Après la désapprobation publique, les insultes. Hier, Pierre Bergé s'en est violemment pris à Eric Chevillard, journaliste au service littérature du "Monde", le journal dont il est l'un des trois actionnaires avec Xavier Niel et Matthieu Pigasse.
Un tweet insultant qui mérite quelques explications. Pierre Bergé qualifie ouvertement Eric Chevillard de "connard", en jouant avec le nom d'un autre journaliste du "Monde", Denis Cosnard. Dans Le Monde daté de mardi, ce dernier a signé un article sur le discours de Patrick Modiano prononcé dimanche à Stockholm, devant l'Académie Nobel. Dans cet article, plutôt flatteur, intitulé "Le discours d'un roi de la littérature", Denis Cosnard estime que le taiseux écrivain a "brillamment relevé le défi" en prononçant "un texte magnifique". Le quotidien reproduit d'ailleurs, sur une pleine page, ce discours de réception du prix Nobel.
Si le ton est indéniablement monté d'un cran, Pierre Bergé est en colère depuis plusieurs semaines contre Eric Chevillard. Le 9 octobre dernier, en apprenant que Patrick Modiano venait de se voir décerner le prix Nobel, l'ancien compagnon d'Yves Saint-Laurent avait déploré que le dernier roman de l'écrivain français primé ait reçu une mauvaise critique dans son propre journal.
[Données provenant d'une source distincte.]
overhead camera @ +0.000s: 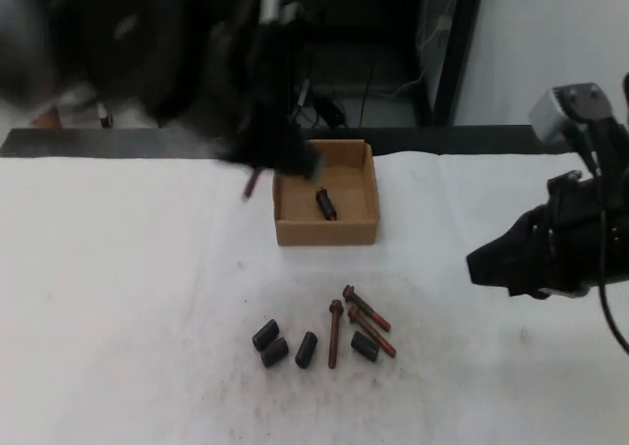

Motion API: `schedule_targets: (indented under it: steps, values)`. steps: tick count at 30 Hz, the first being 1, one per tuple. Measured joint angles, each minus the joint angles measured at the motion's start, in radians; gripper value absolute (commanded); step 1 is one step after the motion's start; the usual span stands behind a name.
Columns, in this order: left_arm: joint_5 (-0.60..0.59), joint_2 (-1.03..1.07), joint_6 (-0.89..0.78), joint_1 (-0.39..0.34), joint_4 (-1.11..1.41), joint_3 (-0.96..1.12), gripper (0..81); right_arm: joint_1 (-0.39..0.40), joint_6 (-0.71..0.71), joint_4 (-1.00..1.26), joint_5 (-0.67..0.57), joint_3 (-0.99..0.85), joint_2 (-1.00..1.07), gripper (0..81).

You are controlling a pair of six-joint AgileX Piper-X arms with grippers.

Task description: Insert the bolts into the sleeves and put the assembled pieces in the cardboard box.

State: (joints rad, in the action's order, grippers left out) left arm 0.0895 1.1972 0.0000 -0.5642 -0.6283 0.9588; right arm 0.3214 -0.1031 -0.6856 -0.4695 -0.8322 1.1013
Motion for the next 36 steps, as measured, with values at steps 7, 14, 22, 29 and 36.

Quelques jours plus tôt, Eric Chevillard avait égratigné Patrick Modiano dans sa critique de "Pour que tu ne te perdes pas dans le quartier". Il reprochait au roman de "s'évaporer à mesure que nous le lisons" et se montrait ironique envers l'auteur. "Le lecteur a parfois l'impression de suivre un itinéraire scrupuleusement détaillé plutôt que de lire un roman. A recommander aux touristes en visite dans la capitale. Sans compter qu'un livre dans le vent d'automne se replie beaucoup plus facilement qu'un plan", écrivait-il.
Cette fois-ci, le journaliste a tenu à répondre à son patron. Sur son blog, Eric Chevillard dénonce une "calomnie" qui "confine au harcèlement moral". "J'apprends qu'il me traite maintenant de connard (sic) depuis la branche de Twitter où il croasse ses imprécations. Cela confine au harcèlement moral, non ? J'ai donc le choix : ou bien je lui envoie ma démission – mais pourquoi pas des fleurs avec ? Ou bien je m'immole par le feu dans le hall du journal. Ou j'attends plutôt qu'il me vire ; et au moins les choses seront claires", écrit le journaliste, qui en octobre dernier avait reçu quelques soutiens de ses collègues.